Harlan declined to comment on other hosptials’ charges, but said Grand Lake works hard to provide quality care and keep costs down, and they’ve been awarded in the industry for it. Harlan said health consumers and patients would receive quality care at his hospital.
“Actually, the orthopedic surgeons that practice and operate in Lima also practice at my hospital,” Harlan said.
The government worked with the Robert Wood Johnson Foundation to increase transparency about what providers charge Medicare, Medicaid, insurance companies and individuals.
“Transformation of the health care delivery system cannot occur without greater price transparency,” said RWJ Foundation President and CEO Risa Lavizzo-Mourey, in a statement. “While more work likes ahead, the release of these hospital price data will allow us to shine a light on the often vast variations in hospital charges.” To see the entire database, visit http://j.mp/18h5eNA.
Billed versus paid
Because hospitals are free to charge what they wish and Medicare pays for procedures based on its own formula, the billed and paid amounts are far apart. Using the joint replacement example, no matter the hospital charge, the average payment from Medicare for three of four area hospitals was about $12,000.
Health consumers should not infer that a joint replacement costs $12,000, Harlan said.
Medicare’s first full year was 1965; by 1984, Medicare was no longer covering its own costs, said Harlan, who has more than 30 years experience in health care. It created what are called Diagnosis Related Group payments, which are derived by Medicare’s standardized formulas for similar procedures and treatments. Grand Lake receives about 80 cents on the dollar for costs from Medicare and 48 cents on the dollar for Medicaid, Harlan said, so every time the hospital treats a patient covered by those public programs, it loses money.
“That is the greatest unseen cost shift in our country’s health care. It’s why the private insurance is at the level it is,” Harlan said. “That cost is shifted to commercial insurance. I believe that if we could get Medicare to going back to at-cost payments, we’d see premiums and charges go down for everyone else.”
One indication of a system that’s not sustainable is the amount of people each day being added to Medicare: 10,000. The members of the Baby Boom generation are becoming senior citizens, at a rate of 3.6 million a year, Harlan said.
What’s more, a small percentage of patients actually pay the amount charged by hospitals. Only the very wealthy who choose to pay for health procedures out of pocket, and the 80 million working poor who aren’t covered by a government health program or private insurance receive the entire hospital bill.
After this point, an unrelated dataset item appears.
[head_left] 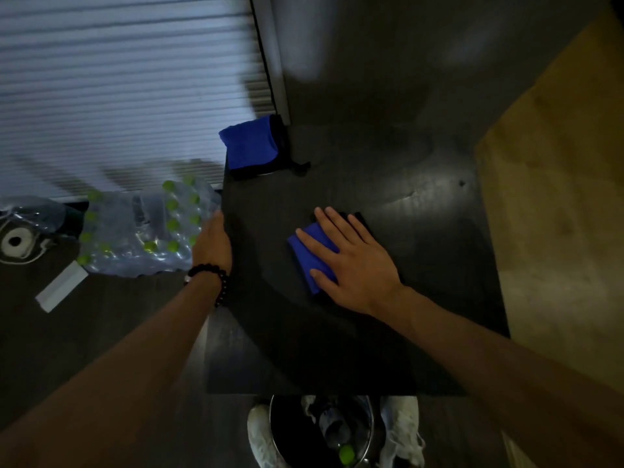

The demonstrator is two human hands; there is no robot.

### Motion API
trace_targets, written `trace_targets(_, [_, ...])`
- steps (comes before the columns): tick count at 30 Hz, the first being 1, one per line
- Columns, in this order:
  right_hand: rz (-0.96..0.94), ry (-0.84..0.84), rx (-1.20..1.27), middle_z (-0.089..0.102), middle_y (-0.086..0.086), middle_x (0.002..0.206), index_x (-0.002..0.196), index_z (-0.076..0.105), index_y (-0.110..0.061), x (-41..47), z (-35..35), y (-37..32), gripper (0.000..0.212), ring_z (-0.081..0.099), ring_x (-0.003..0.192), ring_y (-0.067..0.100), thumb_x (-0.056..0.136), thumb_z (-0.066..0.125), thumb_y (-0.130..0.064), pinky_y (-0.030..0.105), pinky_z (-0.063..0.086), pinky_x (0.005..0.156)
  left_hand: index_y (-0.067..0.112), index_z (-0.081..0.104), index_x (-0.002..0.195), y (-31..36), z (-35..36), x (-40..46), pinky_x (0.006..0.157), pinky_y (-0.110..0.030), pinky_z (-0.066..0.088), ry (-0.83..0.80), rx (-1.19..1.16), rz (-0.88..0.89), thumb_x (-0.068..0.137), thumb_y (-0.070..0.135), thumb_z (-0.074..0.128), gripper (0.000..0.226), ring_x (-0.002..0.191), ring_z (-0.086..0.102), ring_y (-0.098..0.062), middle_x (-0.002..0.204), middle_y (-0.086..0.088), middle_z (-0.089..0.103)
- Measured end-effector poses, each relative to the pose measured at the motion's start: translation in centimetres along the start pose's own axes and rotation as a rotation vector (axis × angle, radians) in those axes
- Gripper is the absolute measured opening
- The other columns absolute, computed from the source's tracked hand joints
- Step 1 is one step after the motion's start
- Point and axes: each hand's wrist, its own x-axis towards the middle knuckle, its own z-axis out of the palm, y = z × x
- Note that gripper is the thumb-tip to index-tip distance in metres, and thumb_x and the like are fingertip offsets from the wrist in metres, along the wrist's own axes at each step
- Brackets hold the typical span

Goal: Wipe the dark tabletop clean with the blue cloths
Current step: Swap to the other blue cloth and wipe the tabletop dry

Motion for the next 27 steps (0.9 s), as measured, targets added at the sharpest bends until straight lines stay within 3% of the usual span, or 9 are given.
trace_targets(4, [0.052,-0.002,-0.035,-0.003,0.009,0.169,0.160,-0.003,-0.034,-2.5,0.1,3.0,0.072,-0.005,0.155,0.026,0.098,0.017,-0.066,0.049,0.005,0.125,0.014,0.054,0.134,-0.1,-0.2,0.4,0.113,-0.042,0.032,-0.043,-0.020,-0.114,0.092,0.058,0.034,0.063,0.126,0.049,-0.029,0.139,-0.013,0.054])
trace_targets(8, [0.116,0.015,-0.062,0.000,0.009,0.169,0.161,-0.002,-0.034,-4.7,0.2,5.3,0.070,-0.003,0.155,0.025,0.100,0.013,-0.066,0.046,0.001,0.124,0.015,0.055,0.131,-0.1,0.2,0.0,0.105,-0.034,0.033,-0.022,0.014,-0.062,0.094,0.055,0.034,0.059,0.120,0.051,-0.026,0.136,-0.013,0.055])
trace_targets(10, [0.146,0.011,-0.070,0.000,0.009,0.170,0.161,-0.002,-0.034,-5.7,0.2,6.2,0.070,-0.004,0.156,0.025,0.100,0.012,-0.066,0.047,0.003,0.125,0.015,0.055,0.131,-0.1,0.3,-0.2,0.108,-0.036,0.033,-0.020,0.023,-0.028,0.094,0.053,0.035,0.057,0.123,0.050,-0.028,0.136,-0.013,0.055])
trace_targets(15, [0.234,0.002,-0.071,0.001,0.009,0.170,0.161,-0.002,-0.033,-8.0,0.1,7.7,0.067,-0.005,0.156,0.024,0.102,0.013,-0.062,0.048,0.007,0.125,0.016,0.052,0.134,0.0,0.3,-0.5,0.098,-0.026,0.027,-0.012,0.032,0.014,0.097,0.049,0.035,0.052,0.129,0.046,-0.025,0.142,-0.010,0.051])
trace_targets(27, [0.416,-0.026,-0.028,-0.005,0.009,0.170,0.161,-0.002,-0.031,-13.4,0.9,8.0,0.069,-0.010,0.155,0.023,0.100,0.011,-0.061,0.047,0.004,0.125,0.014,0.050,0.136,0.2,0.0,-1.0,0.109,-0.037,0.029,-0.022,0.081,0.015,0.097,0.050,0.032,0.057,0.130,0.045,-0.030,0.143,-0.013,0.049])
Private insurers also negotiate prices with hospitals, said Denny Recker, an Ottawa insurance agent with Fawcett, Lammon, Recker & Associates, and a board member of the Ohio Association of the Health Underwriters.
Those prices negotiated are typically much closer to Medicare and Medicaid fixed payments, rather than the hospitals’ charges, Recker said.
“It’s much more important for people with private insurance to make sure they’re health care providers are included in their networks,” Recker said. “Your insurance company is saving you money by negotiating the best arrangement with the hospital.”
Consumers and patients are beginning to pay more attention to this type of information and are starting to look at price comparisons, among other information when choosing providers. Price is one thing in the mix with other things such as where a physician practices, location and reputation.
“Patients do pay attention to this type of information, and more data is becoming available every day. But even with the expansion of consumer driven and high deductible health plans, patients are as likely to consider convenience, quality, safety, and their physician’s preference in their health care choices,” Rieger said. “In today’s environment, health care services are not yet a commodity that competes purely on price.”